*TASK TO COMPLETE*
Output only the lines below from the one containing "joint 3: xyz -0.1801" to the one containing "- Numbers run", exactly as written, both ends kept.

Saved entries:
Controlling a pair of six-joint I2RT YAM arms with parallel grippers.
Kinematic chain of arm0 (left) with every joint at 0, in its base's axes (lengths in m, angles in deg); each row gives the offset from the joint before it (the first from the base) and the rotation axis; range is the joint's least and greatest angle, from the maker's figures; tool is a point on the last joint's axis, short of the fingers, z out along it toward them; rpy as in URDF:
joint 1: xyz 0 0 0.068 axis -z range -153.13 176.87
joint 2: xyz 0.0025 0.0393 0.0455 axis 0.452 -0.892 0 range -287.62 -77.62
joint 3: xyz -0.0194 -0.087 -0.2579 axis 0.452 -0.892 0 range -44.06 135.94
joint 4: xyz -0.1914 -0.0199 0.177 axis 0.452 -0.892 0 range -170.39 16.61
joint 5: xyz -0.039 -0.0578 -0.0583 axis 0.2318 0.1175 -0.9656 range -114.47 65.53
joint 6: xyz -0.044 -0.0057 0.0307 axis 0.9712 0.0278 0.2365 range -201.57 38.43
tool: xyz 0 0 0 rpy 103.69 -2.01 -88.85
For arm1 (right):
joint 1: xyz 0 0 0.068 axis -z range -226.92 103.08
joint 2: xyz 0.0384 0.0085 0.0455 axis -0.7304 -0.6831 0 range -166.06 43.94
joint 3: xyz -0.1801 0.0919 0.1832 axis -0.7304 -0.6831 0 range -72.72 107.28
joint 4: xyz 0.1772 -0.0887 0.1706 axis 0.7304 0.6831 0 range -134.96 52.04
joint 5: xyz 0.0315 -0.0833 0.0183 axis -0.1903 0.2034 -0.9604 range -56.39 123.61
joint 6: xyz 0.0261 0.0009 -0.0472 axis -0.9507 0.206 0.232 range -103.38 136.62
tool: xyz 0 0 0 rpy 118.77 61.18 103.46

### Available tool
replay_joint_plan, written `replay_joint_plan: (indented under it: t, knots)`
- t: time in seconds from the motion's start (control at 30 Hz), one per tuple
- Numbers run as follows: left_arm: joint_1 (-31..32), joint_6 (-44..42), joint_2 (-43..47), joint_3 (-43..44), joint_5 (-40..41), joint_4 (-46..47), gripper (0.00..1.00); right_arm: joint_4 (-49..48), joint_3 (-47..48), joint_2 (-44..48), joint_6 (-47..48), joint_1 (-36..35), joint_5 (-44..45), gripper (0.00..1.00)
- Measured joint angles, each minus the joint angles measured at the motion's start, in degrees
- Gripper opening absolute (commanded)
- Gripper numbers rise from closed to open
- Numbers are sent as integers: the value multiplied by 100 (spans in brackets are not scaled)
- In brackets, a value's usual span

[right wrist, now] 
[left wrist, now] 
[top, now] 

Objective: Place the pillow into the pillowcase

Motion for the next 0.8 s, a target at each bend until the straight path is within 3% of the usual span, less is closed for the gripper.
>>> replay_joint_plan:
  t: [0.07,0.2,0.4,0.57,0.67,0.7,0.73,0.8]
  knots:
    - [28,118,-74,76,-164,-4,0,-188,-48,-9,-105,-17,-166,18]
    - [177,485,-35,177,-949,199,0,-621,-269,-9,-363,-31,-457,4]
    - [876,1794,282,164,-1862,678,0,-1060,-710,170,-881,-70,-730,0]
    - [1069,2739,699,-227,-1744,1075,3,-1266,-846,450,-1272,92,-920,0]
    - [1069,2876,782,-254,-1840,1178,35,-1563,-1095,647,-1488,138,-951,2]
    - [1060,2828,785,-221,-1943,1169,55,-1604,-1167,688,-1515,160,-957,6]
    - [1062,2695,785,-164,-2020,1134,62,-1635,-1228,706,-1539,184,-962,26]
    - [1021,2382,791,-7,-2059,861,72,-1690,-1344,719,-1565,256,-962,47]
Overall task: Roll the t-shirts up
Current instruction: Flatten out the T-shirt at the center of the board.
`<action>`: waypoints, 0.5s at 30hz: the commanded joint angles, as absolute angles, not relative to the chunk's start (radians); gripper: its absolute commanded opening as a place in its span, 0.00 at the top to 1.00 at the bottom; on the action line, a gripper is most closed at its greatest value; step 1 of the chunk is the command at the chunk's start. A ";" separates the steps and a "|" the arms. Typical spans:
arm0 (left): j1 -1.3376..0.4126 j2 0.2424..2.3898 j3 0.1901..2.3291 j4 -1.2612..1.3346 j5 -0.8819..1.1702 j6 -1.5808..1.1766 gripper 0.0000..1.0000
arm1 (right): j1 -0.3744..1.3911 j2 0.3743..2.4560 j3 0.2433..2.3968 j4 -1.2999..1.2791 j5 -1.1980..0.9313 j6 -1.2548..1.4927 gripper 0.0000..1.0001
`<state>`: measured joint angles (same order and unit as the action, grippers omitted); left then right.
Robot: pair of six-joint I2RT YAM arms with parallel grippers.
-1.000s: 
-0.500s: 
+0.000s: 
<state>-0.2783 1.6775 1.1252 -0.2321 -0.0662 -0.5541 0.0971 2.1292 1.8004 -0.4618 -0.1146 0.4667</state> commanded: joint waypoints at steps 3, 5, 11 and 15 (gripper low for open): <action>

*ANSWER FOR THE TASK*
joint 3: xyz -0.1801 0.0919 0.1832 axis -0.7304 -0.6831 0 range -72.72 107.28
joint 4: xyz 0.1772 -0.0887 0.1706 axis 0.7304 0.6831 0 range -134.96 52.04
joint 5: xyz 0.0315 -0.0833 0.0183 axis -0.1903 0.2034 -0.9604 range -56.39 123.61
joint 6: xyz 0.0261 0.0009 -0.0472 axis -0.9507 0.206 0.232 range -103.38 136.62
tool: xyz 0 0 0 rpy 118.77 61.18 103.46

### Available tool
replay_joint_plan, written `replay_joint_plan: (indented under it: t, knots)`
- t: time in seconds from the motion's start (control at 30 Hz), one per tuple
- Numbers run as follows: left_arm: joint_1 (-31..32), joint_6 (-44..42), joint_2 (-43..47), joint_3 (-43..44), joint_5 (-40..41), joint_4 (-46..47), gripper (0.00..1.00); right_arm: joint_4 (-49..48), joint_3 (-47..48), joint_2 (-44..48), joint_6 (-47..48), joint_1 (-36..35), joint_5 (-44..45), gripper (0.00..1.00)

No further output is expected.